Split inference partitions a deep neural network (DNN) to run the early part at the edge and the later part in the cloud. This meets two key requirements for on-device machine learning: input privacy and compute efficiency. Still, an open question in split inference is output privacy, given that the output of a DNN is visible to the cloud. While encrypted computing can protect output privacy, it mandates extensive computation and communication resources. In this paper, we introduce "Salted DNNs": a novel method that lets clients control the semantic interpretation of DNN output at inference time while maintaining accuracy and efficiency very close to that of a standard DNN. Experimental evaluations conducted on both image and sensor data show that Salted DNNs achieve classification accuracy very close to standard DNNs, particularly when the salted layer is positioned within the early part to meet the requirements of split inference. Our method is general and can be applied to various DNNs. We open-source our code and results, as a benchmark for future studies.

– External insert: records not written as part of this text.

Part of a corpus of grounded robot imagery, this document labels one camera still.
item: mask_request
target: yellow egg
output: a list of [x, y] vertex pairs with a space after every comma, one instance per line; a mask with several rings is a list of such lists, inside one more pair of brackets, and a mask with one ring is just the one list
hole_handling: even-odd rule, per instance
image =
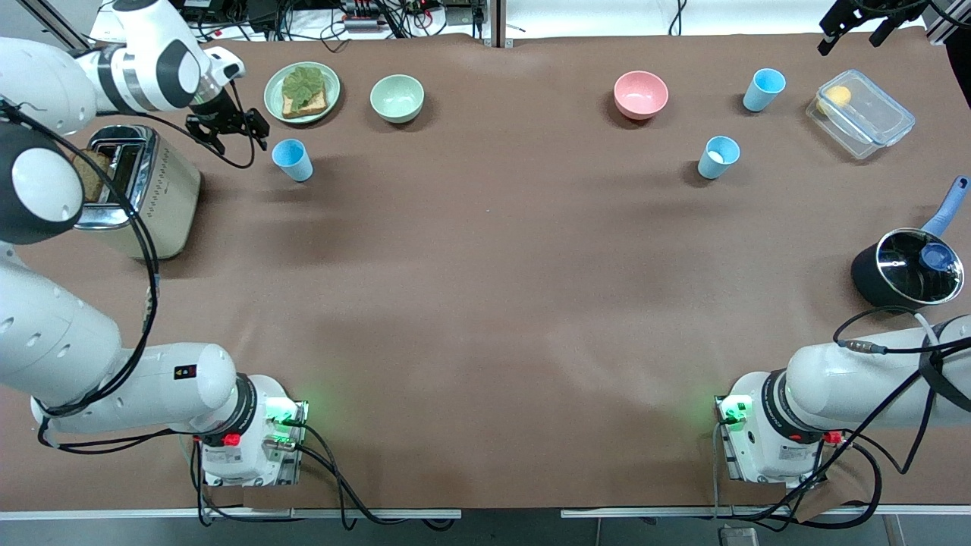
[[[842, 85], [834, 85], [833, 87], [830, 87], [824, 91], [822, 94], [825, 95], [829, 100], [833, 101], [833, 104], [840, 108], [850, 104], [850, 99], [853, 98], [853, 94], [850, 93], [850, 90]], [[828, 105], [824, 105], [822, 102], [817, 101], [816, 109], [819, 110], [821, 114], [828, 116], [829, 113], [825, 110], [827, 106]]]

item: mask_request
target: black pot
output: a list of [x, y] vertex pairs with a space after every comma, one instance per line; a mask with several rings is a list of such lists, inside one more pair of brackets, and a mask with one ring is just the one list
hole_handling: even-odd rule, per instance
[[951, 301], [964, 286], [964, 268], [954, 251], [953, 262], [928, 267], [921, 250], [928, 244], [947, 247], [940, 237], [922, 229], [894, 229], [856, 255], [851, 274], [856, 289], [874, 306], [902, 305], [919, 309]]

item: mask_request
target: bowl
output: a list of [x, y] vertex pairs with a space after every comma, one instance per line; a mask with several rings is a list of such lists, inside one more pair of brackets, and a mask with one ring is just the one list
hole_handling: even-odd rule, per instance
[[631, 119], [653, 118], [667, 104], [667, 98], [664, 81], [643, 70], [628, 72], [614, 84], [614, 104]]
[[[286, 78], [290, 72], [293, 72], [298, 66], [306, 66], [308, 68], [318, 68], [323, 74], [323, 94], [327, 100], [327, 108], [319, 114], [312, 114], [310, 116], [301, 116], [299, 118], [284, 118], [284, 78]], [[270, 81], [266, 83], [266, 87], [263, 89], [263, 104], [266, 106], [266, 111], [280, 121], [286, 123], [311, 123], [317, 121], [320, 118], [326, 116], [337, 104], [337, 100], [341, 97], [341, 79], [337, 77], [337, 73], [334, 72], [329, 66], [325, 64], [320, 64], [318, 62], [313, 62], [305, 60], [302, 62], [295, 62], [291, 65], [285, 66], [277, 71], [270, 78]]]
[[423, 103], [421, 82], [404, 74], [382, 78], [371, 89], [371, 108], [391, 123], [411, 121], [421, 112]]

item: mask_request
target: green bowl
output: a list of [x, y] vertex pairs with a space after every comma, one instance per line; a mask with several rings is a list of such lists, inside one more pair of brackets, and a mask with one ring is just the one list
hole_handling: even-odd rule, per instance
[[[301, 116], [300, 118], [284, 118], [284, 78], [286, 78], [290, 72], [293, 72], [298, 66], [306, 66], [308, 68], [318, 68], [321, 73], [323, 73], [323, 88], [324, 95], [327, 99], [327, 108], [319, 113], [313, 114], [311, 116]], [[325, 64], [320, 64], [313, 61], [302, 61], [295, 62], [289, 66], [280, 69], [279, 72], [270, 78], [270, 81], [266, 83], [266, 88], [263, 89], [263, 104], [266, 105], [266, 111], [270, 113], [276, 119], [280, 121], [285, 121], [286, 123], [310, 123], [323, 118], [334, 108], [337, 104], [337, 99], [341, 97], [341, 79], [337, 77], [337, 73], [331, 70], [331, 68]]]
[[421, 112], [424, 87], [404, 74], [382, 78], [371, 89], [371, 108], [386, 121], [407, 123]]

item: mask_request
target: transparent food container
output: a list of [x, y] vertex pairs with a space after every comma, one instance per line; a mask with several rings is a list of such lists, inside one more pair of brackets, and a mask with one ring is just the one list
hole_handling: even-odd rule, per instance
[[858, 70], [820, 87], [806, 115], [857, 159], [896, 144], [914, 127], [914, 115]]

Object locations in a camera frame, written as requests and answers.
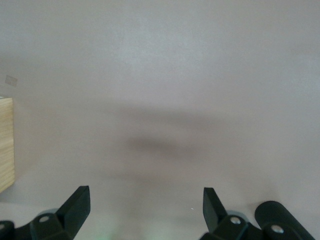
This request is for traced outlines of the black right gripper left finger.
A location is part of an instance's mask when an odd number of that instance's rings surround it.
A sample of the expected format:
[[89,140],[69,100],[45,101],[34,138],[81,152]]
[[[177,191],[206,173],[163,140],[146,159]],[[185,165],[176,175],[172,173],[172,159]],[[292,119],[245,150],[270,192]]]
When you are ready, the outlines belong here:
[[90,214],[90,188],[80,186],[54,213],[43,213],[29,223],[15,227],[0,222],[2,240],[73,240]]

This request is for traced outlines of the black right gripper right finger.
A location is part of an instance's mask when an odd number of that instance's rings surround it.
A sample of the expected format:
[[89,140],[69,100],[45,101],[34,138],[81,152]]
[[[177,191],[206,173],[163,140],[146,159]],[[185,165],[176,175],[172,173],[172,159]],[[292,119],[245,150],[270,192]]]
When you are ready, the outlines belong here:
[[263,216],[265,210],[258,206],[254,217],[260,228],[243,217],[229,214],[212,187],[203,189],[202,212],[208,229],[202,240],[286,240],[288,230]]

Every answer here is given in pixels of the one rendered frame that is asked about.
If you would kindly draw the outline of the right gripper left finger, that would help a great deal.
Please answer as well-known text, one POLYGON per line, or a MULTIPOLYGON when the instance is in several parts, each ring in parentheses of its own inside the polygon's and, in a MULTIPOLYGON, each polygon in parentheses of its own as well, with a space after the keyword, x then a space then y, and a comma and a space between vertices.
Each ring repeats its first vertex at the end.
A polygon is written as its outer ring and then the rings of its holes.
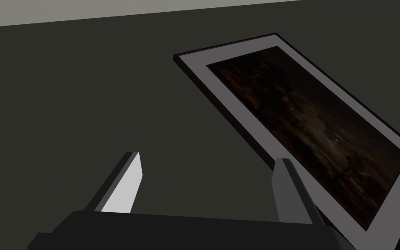
POLYGON ((142 178, 139 152, 126 152, 84 211, 130 213, 142 178))

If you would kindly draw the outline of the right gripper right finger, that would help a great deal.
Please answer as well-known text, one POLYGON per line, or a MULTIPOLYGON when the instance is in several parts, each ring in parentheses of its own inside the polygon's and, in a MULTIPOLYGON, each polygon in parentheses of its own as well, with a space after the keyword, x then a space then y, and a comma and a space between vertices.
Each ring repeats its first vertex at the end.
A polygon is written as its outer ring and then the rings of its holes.
POLYGON ((289 159, 276 159, 272 175, 272 190, 280 222, 325 224, 289 159))

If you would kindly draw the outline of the dark framed wall picture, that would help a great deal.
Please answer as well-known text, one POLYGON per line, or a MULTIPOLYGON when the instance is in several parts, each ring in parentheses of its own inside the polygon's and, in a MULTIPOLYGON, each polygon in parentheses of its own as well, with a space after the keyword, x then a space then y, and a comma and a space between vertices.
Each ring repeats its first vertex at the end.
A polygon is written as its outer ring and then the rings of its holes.
POLYGON ((175 54, 272 167, 284 158, 356 250, 400 250, 400 133, 277 33, 175 54))

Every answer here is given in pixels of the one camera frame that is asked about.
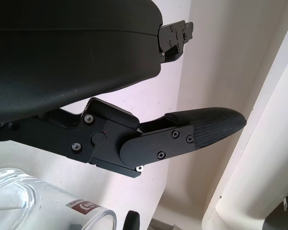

翻译：分割推理将深度神经网络（DNN）划分为两部分，早期部分在边缘端运行，后期部分在云端运行。这满足了设备端机器学习的两个关键需求：输入隐私性和计算效率。然而，分割推理中依然存在一个开放性问题——输出隐私性，因为DNN的输出对云端可见。虽然加密计算可以保护输出隐私，但需要消耗大量的计算和通信资源。本文提出"盐渍DNN"：一种新颖方法，允许客户端在推理时控制DNN输出的语义解读，同时保持与标准DNN高度接近的准确性和效率。在图像和传感器数据上的实验评估表明，当盐渍层位于满足分割推理需求的早期部分时，盐渍DNN的分类准确率与标准DNN极为接近。该方法具有通用性，可应用于各类DNN。我们开源了代码和实验结果，作为未来研究的基准。